● **Task**
Examine each line of the data, and copy the ones containing "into".

Data extracted from a collection

<<<<

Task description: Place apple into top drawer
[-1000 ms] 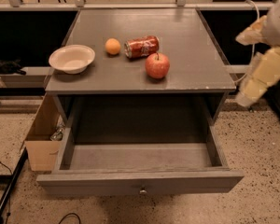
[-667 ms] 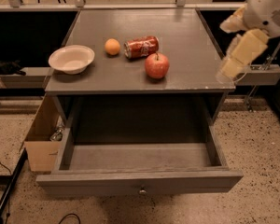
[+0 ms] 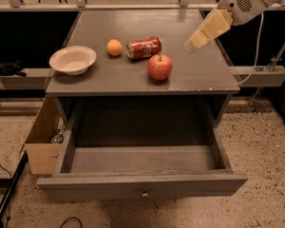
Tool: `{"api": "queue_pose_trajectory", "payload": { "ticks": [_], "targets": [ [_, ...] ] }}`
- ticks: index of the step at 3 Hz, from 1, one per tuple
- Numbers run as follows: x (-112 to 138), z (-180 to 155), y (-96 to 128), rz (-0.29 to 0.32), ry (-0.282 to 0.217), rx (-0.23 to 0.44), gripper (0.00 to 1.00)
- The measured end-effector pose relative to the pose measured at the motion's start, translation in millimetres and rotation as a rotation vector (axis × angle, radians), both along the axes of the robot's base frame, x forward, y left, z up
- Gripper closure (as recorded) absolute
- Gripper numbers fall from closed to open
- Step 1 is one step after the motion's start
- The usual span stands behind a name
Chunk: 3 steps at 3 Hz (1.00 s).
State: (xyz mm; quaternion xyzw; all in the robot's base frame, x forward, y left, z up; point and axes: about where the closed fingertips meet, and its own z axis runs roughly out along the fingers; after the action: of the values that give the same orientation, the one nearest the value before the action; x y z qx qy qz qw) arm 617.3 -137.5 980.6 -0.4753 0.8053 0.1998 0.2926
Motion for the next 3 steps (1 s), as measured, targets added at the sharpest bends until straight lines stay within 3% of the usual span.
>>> {"api": "queue_pose_trajectory", "payload": {
  "ticks": [1,2,3],
  "targets": [
    [4,-1,1,-0.005,-0.005,0.002,0.00],
    [41,-11,13,-0.058,-0.051,0.018,0.00],
    [85,-40,37,-0.130,-0.051,0.075,0.00]
  ]
}}
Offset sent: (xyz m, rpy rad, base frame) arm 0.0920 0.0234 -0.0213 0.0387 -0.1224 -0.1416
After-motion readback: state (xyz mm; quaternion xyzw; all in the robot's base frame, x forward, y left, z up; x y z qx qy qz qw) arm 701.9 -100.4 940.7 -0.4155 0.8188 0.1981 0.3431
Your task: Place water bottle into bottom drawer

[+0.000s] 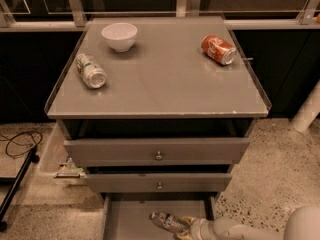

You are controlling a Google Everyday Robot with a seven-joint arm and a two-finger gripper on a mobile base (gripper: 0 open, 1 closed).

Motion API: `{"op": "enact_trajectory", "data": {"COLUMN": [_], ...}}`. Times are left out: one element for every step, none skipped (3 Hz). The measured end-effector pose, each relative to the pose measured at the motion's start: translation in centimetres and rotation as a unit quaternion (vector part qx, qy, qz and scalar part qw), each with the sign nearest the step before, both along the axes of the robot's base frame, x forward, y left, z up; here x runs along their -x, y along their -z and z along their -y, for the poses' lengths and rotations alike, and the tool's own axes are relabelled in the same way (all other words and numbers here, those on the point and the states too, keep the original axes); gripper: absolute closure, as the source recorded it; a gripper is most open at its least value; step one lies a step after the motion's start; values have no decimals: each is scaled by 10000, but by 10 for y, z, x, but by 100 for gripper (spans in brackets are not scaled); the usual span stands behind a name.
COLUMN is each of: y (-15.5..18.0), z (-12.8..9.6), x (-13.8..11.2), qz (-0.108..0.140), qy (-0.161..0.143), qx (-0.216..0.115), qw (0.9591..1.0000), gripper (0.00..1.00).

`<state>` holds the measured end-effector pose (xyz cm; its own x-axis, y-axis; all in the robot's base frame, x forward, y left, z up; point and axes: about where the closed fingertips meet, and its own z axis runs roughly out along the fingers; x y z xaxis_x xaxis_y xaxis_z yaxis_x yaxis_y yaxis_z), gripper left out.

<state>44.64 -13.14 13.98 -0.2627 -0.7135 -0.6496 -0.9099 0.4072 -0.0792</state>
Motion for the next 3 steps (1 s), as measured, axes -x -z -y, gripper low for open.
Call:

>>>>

● **Task result**
Task description: Place apple into top drawer
Your task: Place water bottle into bottom drawer

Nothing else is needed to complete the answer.